Dick was famous in his day: the first man to play 250 games for Arsenal and a title-winning coach in Czechoslovakia and Belgium, but then he simply disappeared from view. A quick check of some websites confirmed that there were a lot of gaps in his life. I did some research and here, for the first time, is his full story.
He must have shown some promise as in 1898 he was tempted to move to London where he signed for Woolwich Arsenal as a professional. It was the start of a lifetime’s journey in football. He remained at Arsenal until 1912, the year before the club relocated north of the Thames, and over those 14 years he played 266 league matches. He was with them as the club won promotion to the First Division in 1904, and despite being only five feet seven he was a dominant figure at centre half or right half.
He was club captain for several seasons, then in latter years was mainly with the reserves, where he first took up coaching. He was a natural for the role, and for example when a youthful Charles Buchan (later an England international) had his first trial for Arsenal, he was reassured by 'Johnny Dick, a grand Scotsman who put me at my ease before the start'.
Meanwhile, in 1899 Dick married a Woolwich girl, Annie Keard, whose brother Alexander was later an Arsenal official.
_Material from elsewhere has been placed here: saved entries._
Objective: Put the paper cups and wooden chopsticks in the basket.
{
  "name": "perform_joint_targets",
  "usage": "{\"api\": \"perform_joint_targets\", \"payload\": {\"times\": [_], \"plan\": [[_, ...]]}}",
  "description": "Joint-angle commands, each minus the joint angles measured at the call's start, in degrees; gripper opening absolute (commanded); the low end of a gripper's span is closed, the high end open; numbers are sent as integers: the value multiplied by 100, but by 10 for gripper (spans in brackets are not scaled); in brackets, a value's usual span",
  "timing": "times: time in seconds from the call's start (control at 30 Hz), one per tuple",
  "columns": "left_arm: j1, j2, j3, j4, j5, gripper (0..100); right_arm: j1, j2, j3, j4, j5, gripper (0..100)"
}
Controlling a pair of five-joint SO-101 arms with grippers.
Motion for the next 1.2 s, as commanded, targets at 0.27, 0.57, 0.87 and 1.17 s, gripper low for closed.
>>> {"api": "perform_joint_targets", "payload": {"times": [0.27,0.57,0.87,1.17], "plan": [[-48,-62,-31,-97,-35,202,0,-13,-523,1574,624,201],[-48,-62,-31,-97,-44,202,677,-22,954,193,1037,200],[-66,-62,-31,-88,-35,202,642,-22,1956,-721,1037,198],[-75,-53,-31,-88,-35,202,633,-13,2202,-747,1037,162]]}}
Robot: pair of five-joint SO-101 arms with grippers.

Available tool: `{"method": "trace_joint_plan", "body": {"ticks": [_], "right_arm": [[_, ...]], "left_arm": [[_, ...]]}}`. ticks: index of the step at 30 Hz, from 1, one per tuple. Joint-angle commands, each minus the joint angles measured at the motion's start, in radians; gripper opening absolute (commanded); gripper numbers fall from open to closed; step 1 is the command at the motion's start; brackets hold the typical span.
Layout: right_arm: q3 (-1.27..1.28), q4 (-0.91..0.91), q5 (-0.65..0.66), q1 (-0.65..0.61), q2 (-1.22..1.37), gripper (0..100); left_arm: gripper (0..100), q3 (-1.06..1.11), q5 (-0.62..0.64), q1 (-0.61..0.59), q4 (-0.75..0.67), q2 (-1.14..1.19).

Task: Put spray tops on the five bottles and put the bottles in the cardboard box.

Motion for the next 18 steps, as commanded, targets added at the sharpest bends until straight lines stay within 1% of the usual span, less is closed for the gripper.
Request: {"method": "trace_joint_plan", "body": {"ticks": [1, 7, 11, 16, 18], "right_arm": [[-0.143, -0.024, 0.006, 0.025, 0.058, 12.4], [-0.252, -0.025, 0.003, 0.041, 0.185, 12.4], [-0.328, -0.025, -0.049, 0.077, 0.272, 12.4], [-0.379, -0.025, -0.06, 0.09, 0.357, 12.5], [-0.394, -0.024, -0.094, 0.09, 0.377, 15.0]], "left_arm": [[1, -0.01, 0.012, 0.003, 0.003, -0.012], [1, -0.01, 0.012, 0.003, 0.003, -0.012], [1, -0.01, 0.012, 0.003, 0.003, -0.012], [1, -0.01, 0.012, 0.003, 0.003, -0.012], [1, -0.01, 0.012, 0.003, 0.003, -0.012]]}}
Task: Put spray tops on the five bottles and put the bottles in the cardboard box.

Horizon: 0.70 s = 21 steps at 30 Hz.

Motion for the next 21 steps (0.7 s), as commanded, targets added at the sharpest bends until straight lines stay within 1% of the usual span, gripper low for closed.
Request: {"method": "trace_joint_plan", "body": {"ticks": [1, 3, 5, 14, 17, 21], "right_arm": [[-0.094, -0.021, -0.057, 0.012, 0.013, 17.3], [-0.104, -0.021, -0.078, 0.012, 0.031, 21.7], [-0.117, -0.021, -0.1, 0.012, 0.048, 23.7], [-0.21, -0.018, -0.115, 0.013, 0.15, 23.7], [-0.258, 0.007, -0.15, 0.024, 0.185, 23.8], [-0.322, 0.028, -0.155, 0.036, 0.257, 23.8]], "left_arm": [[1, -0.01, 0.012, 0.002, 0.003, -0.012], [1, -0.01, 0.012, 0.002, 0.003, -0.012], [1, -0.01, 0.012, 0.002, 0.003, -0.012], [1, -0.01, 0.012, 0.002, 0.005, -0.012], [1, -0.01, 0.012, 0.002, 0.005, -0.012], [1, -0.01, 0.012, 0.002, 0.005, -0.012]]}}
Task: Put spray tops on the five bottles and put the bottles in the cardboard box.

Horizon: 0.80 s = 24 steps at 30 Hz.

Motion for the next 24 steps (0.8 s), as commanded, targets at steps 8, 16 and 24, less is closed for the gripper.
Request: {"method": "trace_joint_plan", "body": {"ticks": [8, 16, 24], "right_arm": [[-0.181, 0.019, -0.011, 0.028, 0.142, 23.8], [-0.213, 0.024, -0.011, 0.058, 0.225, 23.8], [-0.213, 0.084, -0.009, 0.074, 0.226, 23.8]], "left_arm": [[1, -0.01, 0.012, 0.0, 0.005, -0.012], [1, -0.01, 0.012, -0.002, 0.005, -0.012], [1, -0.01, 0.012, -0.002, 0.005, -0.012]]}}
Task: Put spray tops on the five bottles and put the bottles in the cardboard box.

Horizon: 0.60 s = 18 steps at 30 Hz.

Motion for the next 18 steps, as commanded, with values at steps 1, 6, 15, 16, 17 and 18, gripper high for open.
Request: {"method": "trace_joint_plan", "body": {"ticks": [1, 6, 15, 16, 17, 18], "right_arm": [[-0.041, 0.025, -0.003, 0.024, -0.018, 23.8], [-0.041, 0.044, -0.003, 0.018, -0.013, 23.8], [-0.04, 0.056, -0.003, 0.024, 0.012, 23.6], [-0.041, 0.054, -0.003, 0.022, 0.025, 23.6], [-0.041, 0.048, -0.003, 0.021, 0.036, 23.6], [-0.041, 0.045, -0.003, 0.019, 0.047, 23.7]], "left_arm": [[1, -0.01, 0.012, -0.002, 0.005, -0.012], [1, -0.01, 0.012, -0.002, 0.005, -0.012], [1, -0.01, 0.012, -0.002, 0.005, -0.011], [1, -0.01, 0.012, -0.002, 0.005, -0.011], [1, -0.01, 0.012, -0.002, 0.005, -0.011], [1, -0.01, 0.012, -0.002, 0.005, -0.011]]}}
His long stay at the club earned him two benefit matches, and the £100 he gained from the second of those gave him the wherewithal to open a tobacconist’s shop in Plumstead in 1909. But a life behind the counter was not to be.
Dick remained with DFC throughout the First World War, even though Prague was then in Austria-Hungary, effectively the 'enemy'. However, in the context of the Czech nationalist movement it was possible, like Madden, to live normally in the city without being interned. Known simply as 'Johnny', he continued to play occasionally, the last recorded time being in 1917 when he was 40.
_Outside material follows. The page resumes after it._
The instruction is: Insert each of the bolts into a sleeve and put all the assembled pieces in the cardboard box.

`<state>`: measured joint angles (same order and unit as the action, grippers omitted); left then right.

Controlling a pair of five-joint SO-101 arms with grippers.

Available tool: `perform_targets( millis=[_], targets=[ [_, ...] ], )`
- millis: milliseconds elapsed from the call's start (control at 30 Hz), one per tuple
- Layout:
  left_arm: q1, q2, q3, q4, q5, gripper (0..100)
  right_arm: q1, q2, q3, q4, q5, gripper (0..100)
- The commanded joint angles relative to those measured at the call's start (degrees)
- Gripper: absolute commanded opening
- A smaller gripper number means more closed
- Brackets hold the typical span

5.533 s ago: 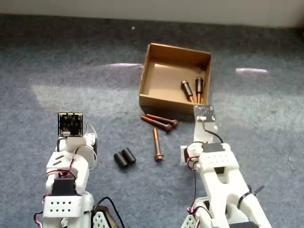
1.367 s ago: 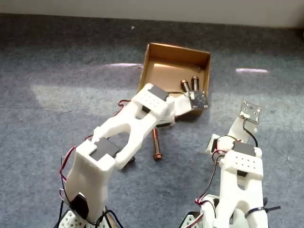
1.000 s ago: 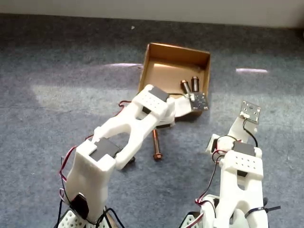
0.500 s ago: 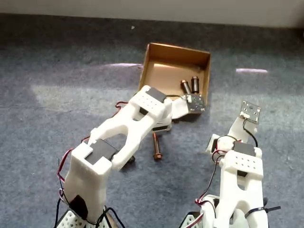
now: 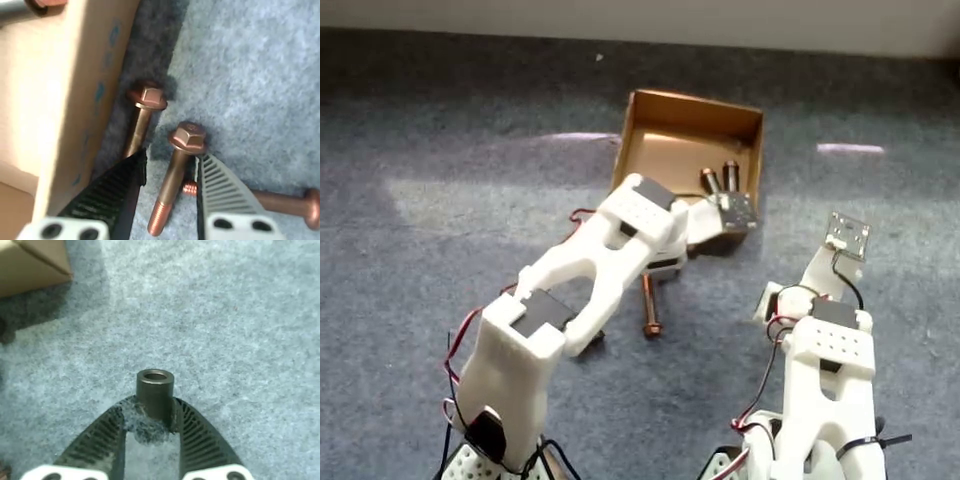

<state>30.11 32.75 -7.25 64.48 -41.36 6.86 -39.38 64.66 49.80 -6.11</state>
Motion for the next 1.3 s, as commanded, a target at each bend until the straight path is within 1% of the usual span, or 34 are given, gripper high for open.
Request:
perform_targets(
  millis=[0,400,500,600,667,767,967,1133,1267],
  targets=[
    [2.5,0.0,-2.2,0.0,0.0,17,0.7,-1.6,-0.7,-1.3,-0.3,0.6],
    [3.3,-0.2,-1.7,0.6,-0.1,3,0.7,-1.6,-0.7,-1.3,-0.3,0.6],
    [3.0,-0.9,-2.8,4.1,-0.1,0,0.7,-1.6,-0.7,-1.3,-0.3,0.6],
    [2.8,-3.3,-3.1,8.1,-0.1,0,0.7,-1.6,-0.7,-1.3,-0.3,0.6],
    [2.8,-5.3,-2.4,9.3,0.0,0,0.7,-1.6,-0.7,-1.3,-0.3,0.6],
    [1.9,-9.7,-1.1,9.7,4.3,0,0.7,-1.6,-0.6,-1.3,-0.3,0.6],
    [-3.0,-20.8,1.7,9.5,8.9,0,1.7,-1.6,-0.4,-1.3,-0.3,0.6],
    [-5.9,-29.4,2.9,9.9,18.5,0,2.9,-1.6,-0.4,-1.3,-0.3,0.6],
    [-5.8,-37.1,6.4,9.9,28.0,0,2.6,-1.6,-0.4,-1.3,-0.3,0.6]
  ],
)
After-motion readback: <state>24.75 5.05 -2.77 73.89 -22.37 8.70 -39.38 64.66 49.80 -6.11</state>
When Czechoslovakia came into existence in 1919, Dick took up the reins at AC Sparta. He turned them into a team to be feared – earning them the nickname 'Iron Sparta' – and they won an unofficial European Championship in 1921.
As his family of four boys and two girls grew up in Prague they became fluent in Czech, which led to at least two of them working as British intelligence officers in the Second World War because of their linguistic abilities.
At the end of 1922 the local papers announced that Dick was returning home 'for family reasons' but in fact he went to Antwerp where he was appointed coach of Beerschot. His new club dominated Belgian football over the succeeding five years, winning four league championships.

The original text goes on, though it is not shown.